As the Lead iOS Engineer on this project, one of my most defining achievements was encouraging a strong collaboration between Design and Engineering. I wrote a blog post for Prolific that outlines the tools and processes that I used to facilitate this strong relationship, including the use of a collaboration tool called Zeplin.

By working closely with the design team to increase direct communication early on in the design and development lifecycle, encouraging frequent design reviews and showcasing Work In Progress features - I reduced the friction of typical back and forth between Designers and Engineers. Instead of being two seperate steps within a linear process, we unified into a singular team that worked side by side to ensure that the needs of both parties were being met to a high standard at all times. We achieved an amazing level of productivity that reflected in the high quality work in which we produced on this product.

Theme Framework

A common need that Designers had while working on this application was to be able to easily change the style of text throughout the app (such as font, color and kerning). I worked closely with a designer to construct a framework that enabled designers to define a series of Text Style paradigms that could be easily swapped out without the need to write any code. Nicknamed “The Ying Grid” after the designer Ying, the system was based upon a grid of Columns and Rows.

Each Column represented a specific Color Style, and each Row a specific set of Text Attributes (Font, Weight, Kerning, Size, Line Height…etc). This Grid which could be codified into a shared Google Spreadsheet, was then implemented in Swift using a series of Protocols (TextStyleRow, TextStyleColumn). During regular ongoing development, Engineers would refer to generic Text Styles using a specific Row/Column combination, agnostic of the underlying values. For example, a UILabel would be configured as “R2C4”, or “R7C6”.

Whenever the Design team needed to adjust a specific Font, or Color in the app, they simply updated the underlying values in the spreadsheet and these values were reflected back into the app.

Taking this even further, I defined extensions on common UIKit controls such as UILabel, UIButton, UITextField and UITextView which provided IBDesignable configurability of these Row Column values.
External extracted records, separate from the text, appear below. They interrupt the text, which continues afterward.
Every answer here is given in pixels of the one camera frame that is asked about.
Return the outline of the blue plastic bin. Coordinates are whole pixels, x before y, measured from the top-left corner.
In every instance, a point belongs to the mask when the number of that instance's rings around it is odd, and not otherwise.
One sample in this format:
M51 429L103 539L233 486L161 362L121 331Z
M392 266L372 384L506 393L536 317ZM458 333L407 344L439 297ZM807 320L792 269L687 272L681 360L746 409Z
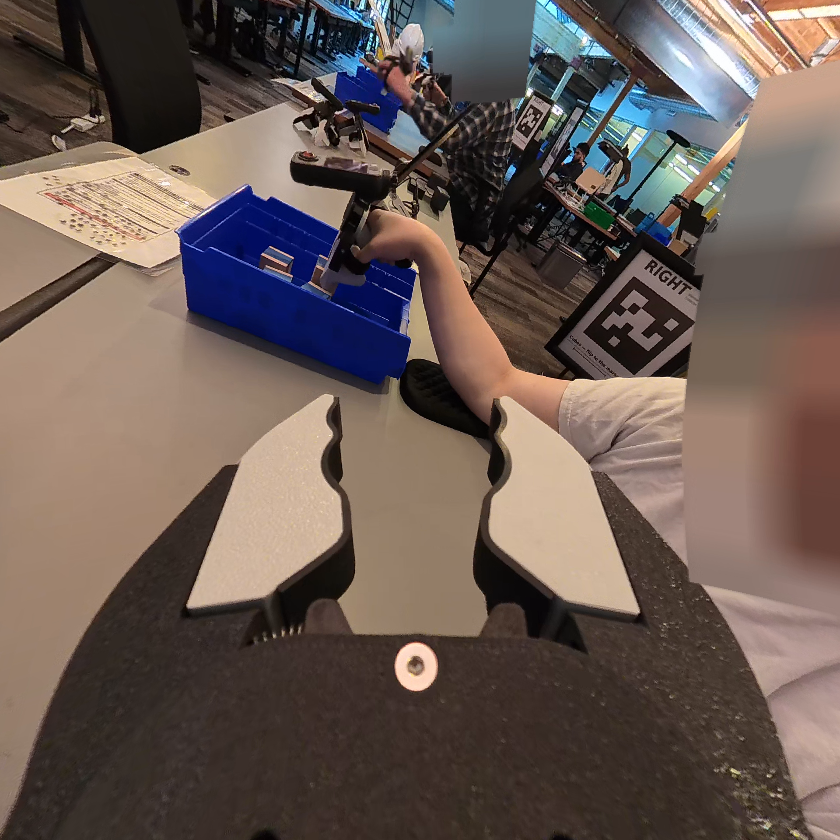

A UILabel could be added to a UIStoryboard interface, and the Engineer (or Designer) could update the Row/Column for the label natively within Inteface Builder. Due to the power of IBDesignable, the label would visually update in real time to its new color, of font without the need to write any code.

What did I learn?

As the Lead iOS Engineer, I learned a lot about responsibility and ownership over an end-to-end solution, as well as how to design and architect a solid foundation for the long term future of a codebase. Using all of my experiences on previous teams, I encouraged strong best practices in writing code and collaborating amongst the Engineering team. I enforced a TDD (Test Driven Development) approach to writing code that resulted in high code coverage for this project. I also learned about working alongside external vendors to design and develop RESTful APIs based on the needs of a mobile app, and how to work around performance limitations and complicated backend systems to ensure that the User Experience is positive for users.

Most importantly, I learned about the importance of working as closely as possible with the Design team when building a product. Communicating clearly and directly with designers, as early on in their workflow and the engineering workflow is invaluable. Having regular and consistent show-and-tells from both sides of the work that’s currently in progress, enables both teams to adjust to change quickly and easily. I learned that I have a strong passion as an Engineer for closing the gap between Designers and Developers.

Forming a strong bond with the Design team as an Engineering team creates a level of productivity and quality for a product that cannot be matched any other way.